His belief in the importance of corporate brand for companies, charities, NGOs – and from countries to individuals – was pioneering, back in an age when advertising was all about product marketing. Olins, who co-founded the international agency Wolff Olins, wasn’t interested in what went into a packet or tin; he was interested in the company behind it.
The Financial Times has described him as “the world’s leading practitioner of branding and identity,” creating a new discipline separate from other facets of marketing communications, such as PR and advertising. He believed that, while companies created brands, the consumer had ultimate power – not only looking for utility in what they bought, but a connective meaning with the brand.
Back in the 1960s, many of his ideas were seen as wacky. Now, the consultancy firm Millward Brown estimates that the top 100 brands worldwide were worth $2.6 trillion in 2013, up 7% on the year before. Some of those brands, such as Google and Microsoft, haven’t been around for very long. Others, such as Coca-Cola, have been with us for over a century.
Olins recognised that good branding needed to precede marketing. To him, branding was more than a fancy logo, website or snappy slogan; effective branding should capture the essence and values of a company – a “pull” strategy that consumers could relate to. Tactical marketing generates sales; strategic branding generates loyalty.
Over the years Olins advised not only companies but countries. Perhaps most memorably, he advised British Telecom to change to BT, and encapsulated the brand of a new mobile phone startup in a colour – Orange.

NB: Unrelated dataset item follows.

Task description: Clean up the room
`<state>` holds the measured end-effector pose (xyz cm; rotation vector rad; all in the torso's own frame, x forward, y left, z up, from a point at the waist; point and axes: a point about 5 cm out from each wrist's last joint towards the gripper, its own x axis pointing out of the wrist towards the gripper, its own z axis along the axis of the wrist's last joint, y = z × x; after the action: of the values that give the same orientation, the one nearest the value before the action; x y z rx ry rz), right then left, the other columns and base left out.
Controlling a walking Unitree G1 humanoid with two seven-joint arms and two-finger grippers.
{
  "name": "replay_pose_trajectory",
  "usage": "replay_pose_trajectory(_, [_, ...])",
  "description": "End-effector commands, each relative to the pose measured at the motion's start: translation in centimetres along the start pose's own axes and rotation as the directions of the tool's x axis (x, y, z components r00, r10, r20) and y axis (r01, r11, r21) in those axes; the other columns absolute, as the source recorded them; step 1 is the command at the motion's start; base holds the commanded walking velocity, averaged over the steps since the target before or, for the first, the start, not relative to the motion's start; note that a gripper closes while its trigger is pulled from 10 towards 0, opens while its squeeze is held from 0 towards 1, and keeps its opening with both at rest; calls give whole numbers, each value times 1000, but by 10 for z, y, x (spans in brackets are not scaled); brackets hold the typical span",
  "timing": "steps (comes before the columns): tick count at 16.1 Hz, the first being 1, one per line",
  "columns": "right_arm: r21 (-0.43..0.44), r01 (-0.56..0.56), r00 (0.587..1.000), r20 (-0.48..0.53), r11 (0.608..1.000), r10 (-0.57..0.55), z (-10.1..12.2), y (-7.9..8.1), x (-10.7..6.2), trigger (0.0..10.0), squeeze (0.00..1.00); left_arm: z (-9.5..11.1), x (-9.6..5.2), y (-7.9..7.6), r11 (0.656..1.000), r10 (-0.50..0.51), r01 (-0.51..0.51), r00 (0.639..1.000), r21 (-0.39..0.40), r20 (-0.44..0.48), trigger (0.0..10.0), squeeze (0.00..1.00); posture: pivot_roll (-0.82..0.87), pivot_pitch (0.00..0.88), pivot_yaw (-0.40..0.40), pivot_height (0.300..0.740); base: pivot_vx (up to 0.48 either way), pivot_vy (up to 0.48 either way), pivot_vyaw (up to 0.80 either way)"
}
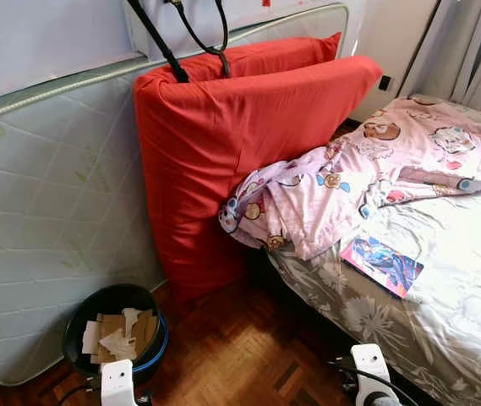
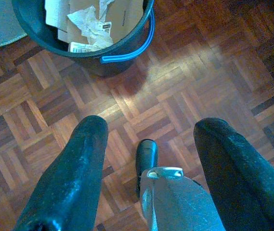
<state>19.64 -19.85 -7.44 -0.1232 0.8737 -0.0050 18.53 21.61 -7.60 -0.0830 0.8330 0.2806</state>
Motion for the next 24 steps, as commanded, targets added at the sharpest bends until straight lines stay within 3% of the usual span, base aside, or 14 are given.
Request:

There are various inexact methodologies for measuring brand value – looking at a brand’s market share and how it is perceived (or “mind share”). Using that yardstick, it’s possible that a brand might have a higher mind share than market share – perhaps because consumers, while liking the product, can’t afford it.
In other words, brand value (or brand equity) can’t be easily measured. Simplistically, Heinz charges more for its baked beans than a supermarket’s own brand. But, leaving aside any differences in product, many consumers vote with their wallets and buy Heinz – branding has made the company synonymous with the product.
This in turn raises interesting questions on the value of intangibles: between a company’s book valuation and the longer-term intangible value of its brands. For many companies today, greater corporate value resides in its brands than its balance sheet and bricks and mortar.
As consumers, we now have multiple choices – from competing companies selling the same kind of product, to buying them online or in an old-fashioned shop. Our purchasing decisions are, of course, influenced by a number of factors, not least price – but so too by our perceptual view of the company selling that product to us.
No wonder then that successful marketers and business leaders now pay close attention to brand and reputation management, recognising that corporate value is as much to do with positive consumer perceptions as it is about profit margins and market share.
The branding landscape is constantly changing, complicated also by evolving trends and, not least by how we manage our purchasing habits between needs and wants – between those things essential to us and those things that we’d like to have, but don’t need.
In a retail context, the best examples are low-cost entrants such as Aldi, Lidl or Poundland. They have built brand value on the simple fact that we’ll pay more for things that we want, but insist on low prices for the things we need. On the back of that simple psychology, they are building strong and valuable brands – while others, such as Woolworth’s, saw their brand equity fade to nothing.
The term “brand” comes from the Old Norse “brandr” meaning to burn – used, among other things, as a way of identifying cattle. The oldest brand is reputed to be an Indian herbal paste, Chyawanprash, in continuous use since about 1000 BC.
So, in appreciating the intellectual rigour of Wally Olins, it’s nice to know that he was only rediscovering best business practice from long ago.